Este señor amable y eficiente se llama Juan Tovar. Pasa por mí al aeropuerto de la Ciudad de México para llevarme a Puebla. El paisaje es hermoso en el camino: praderas y maizales verde tiernos; erguidos encinales y pino casi negros tras la lluvia. Por arriba pasa un rebaño de nubes como vacas mansas.
-Es una pena que el cielo esté nublado -dice mi compañero-. No podrá usted ver a don Goyo.

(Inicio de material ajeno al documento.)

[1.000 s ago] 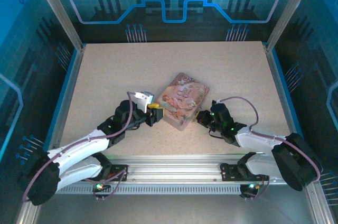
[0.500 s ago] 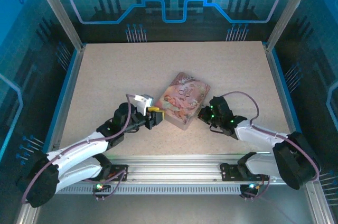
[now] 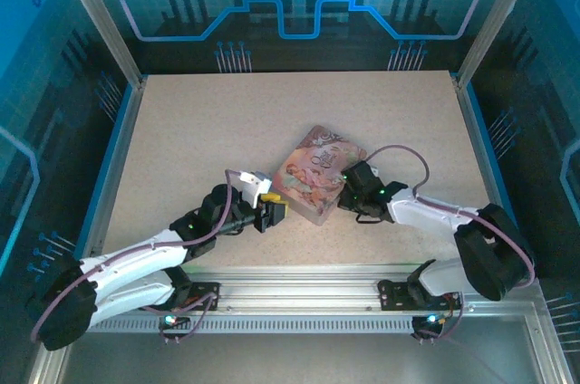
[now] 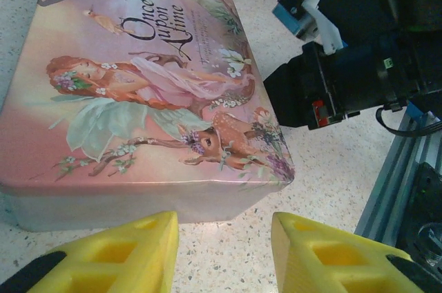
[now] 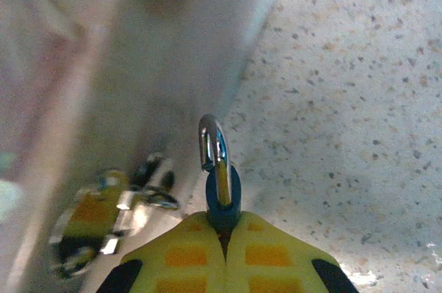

Don Goyo es el Popocatépetl. Le digo a Juan que en Puebla tuve un amigo inolvidable: Jesús Dávila Fuentes. Con él vi muchas veces el volcán. Murió mi amigo ya, menciono con tristeza. Juan me corrige: un buen amigo vive para siempre.
De repente las nubes se disipan y el volcán aparece más bello y más volcán que nunca antes lo vi: albo de nieve, coronado por una blanca fumarola y con cendal de brumas a sus pies.
-¿Lo ve? -me dice Juan con toda naturalidad-. Su amigo sopló las nubes para que usted pudiera ver el Popo igual que lo veía con él.
Y yo le creo. No es difícil creer en el misterio cuando lo ves.